- **EXERCISE REQUIREMENTS**: Look below for the line with "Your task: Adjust". Extract that line and each one after it through the last, word for word.

· · · · · · ·

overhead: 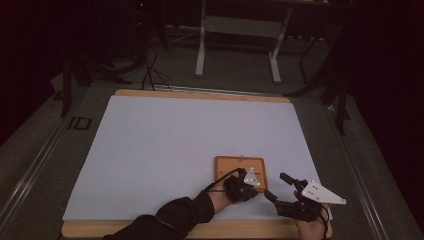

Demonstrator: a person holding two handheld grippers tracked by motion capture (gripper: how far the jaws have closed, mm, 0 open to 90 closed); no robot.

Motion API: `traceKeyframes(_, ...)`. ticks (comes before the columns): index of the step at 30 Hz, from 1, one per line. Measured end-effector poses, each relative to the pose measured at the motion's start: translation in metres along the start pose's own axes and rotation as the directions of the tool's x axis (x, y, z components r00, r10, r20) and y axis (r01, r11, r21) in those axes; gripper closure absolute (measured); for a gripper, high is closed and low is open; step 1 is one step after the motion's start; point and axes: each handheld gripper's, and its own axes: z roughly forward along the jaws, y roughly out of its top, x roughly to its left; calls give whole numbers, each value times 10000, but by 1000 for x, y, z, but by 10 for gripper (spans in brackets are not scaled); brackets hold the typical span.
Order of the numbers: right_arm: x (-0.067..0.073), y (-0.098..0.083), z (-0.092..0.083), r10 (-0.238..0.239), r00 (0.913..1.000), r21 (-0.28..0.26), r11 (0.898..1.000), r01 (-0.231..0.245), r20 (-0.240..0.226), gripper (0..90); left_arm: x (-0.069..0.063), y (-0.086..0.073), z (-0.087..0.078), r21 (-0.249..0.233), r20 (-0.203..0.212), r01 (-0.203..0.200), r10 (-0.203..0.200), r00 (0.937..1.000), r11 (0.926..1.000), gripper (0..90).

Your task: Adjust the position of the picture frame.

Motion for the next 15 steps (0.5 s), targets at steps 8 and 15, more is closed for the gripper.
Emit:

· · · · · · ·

- **YOUR RESPONSE**:
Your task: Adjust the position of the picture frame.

Motion for the next 15 steps (0.5 s), targets at steps 8 and 15, more is closed for the gripper.
Emit:

This finishes the answer to the exercise.